◆ What you are asked to do ◆
Beginning with the first line of the entries below, quote each line until you reach and include the line with "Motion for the".

◆ Data provided ◆
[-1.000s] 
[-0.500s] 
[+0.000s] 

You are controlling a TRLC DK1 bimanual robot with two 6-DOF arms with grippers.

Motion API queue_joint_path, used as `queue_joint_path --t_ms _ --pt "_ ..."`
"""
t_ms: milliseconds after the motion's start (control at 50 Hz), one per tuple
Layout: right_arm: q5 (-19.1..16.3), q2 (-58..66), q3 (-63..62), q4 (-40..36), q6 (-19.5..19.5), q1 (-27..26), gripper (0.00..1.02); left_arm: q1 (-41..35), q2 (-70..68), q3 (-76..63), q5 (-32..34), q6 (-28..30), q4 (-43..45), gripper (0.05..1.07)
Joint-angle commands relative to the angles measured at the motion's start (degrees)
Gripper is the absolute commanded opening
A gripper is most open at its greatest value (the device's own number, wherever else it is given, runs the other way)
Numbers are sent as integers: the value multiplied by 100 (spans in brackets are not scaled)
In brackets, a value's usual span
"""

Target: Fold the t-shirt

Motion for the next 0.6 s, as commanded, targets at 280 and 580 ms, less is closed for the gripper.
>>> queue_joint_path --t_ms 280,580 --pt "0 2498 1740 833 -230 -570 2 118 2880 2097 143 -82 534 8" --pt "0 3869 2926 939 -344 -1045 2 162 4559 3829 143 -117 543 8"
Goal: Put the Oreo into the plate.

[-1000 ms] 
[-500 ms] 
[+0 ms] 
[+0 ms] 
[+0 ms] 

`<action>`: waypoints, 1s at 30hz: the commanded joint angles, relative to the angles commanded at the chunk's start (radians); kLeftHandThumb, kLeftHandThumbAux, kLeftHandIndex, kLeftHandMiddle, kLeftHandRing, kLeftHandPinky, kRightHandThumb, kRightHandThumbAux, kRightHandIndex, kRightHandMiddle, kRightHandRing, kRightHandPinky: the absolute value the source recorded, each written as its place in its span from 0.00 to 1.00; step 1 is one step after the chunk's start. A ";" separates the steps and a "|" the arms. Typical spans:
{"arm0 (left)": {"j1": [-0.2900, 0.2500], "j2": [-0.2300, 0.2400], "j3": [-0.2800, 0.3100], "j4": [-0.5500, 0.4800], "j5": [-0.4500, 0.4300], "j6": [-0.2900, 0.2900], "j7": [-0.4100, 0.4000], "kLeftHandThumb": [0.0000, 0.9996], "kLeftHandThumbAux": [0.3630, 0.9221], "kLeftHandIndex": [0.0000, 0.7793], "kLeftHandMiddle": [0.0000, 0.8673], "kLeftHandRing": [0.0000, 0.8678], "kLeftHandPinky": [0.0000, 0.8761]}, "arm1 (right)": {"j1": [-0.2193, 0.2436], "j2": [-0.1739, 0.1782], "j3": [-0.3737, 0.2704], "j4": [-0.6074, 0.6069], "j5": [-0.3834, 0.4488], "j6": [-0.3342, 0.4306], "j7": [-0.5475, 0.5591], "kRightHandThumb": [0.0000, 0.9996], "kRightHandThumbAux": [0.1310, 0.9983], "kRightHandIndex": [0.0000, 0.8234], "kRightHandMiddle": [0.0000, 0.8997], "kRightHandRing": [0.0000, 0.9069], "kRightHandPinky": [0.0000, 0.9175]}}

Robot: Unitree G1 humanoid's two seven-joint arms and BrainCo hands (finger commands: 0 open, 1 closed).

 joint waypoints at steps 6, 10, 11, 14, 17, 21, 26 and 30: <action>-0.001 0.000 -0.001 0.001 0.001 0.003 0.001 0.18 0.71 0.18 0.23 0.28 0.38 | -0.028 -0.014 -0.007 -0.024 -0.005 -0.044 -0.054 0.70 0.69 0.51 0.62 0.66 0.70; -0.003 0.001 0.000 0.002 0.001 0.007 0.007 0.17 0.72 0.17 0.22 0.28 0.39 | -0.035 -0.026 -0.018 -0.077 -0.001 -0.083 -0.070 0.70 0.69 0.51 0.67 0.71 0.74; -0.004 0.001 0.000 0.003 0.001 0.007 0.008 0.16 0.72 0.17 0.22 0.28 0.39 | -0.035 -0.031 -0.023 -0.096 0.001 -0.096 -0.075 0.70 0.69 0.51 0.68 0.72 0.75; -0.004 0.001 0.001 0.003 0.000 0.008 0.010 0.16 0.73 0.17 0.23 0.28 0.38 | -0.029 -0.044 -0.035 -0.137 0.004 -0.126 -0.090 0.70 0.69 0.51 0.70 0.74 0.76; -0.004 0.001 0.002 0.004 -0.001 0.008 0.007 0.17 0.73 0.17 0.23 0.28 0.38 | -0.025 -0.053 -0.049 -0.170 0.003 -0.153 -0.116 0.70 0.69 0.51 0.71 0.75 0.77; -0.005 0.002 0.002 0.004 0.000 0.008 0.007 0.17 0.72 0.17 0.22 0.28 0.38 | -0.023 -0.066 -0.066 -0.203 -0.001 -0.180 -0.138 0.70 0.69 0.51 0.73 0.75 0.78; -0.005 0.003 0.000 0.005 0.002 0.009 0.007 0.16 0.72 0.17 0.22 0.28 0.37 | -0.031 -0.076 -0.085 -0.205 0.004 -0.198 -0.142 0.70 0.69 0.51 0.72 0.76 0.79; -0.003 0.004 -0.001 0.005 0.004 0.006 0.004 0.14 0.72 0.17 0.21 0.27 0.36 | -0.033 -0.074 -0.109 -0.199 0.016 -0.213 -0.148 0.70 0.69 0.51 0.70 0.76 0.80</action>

◆ Problem solution ◆
[-1.000s] 
[-0.500s] 
[+0.000s] 

You are controlling a TRLC DK1 bimanual robot with two 6-DOF arms with grippers.

Motion API queue_joint_path, used as `queue_joint_path --t_ms _ --pt "_ ..."`
"""
t_ms: milliseconds after the motion's start (control at 50 Hz), one per tuple
Layout: right_arm: q5 (-19.1..16.3), q2 (-58..66), q3 (-63..62), q4 (-40..36), q6 (-19.5..19.5), q1 (-27..26), gripper (0.00..1.02); left_arm: q1 (-41..35), q2 (-70..68), q3 (-76..63), q5 (-32..34), q6 (-28..30), q4 (-43..45), gripper (0.05..1.07)
Joint-angle commands relative to the angles measured at the motion's start (degrees)
Gripper is the absolute commanded opening
A gripper is most open at its greatest value (the device's own number, wherever else it is given, runs the other way)
Numbers are sent as integers: the value multiplied by 100 (spans in brackets are not scaled)
In brackets, a value's usual span
"""

Target: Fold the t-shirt

Motion for the next 0.6 s, as commanded, targets at 280 and 580 ms, less is closed for the gripper.

This exercise has now been finished.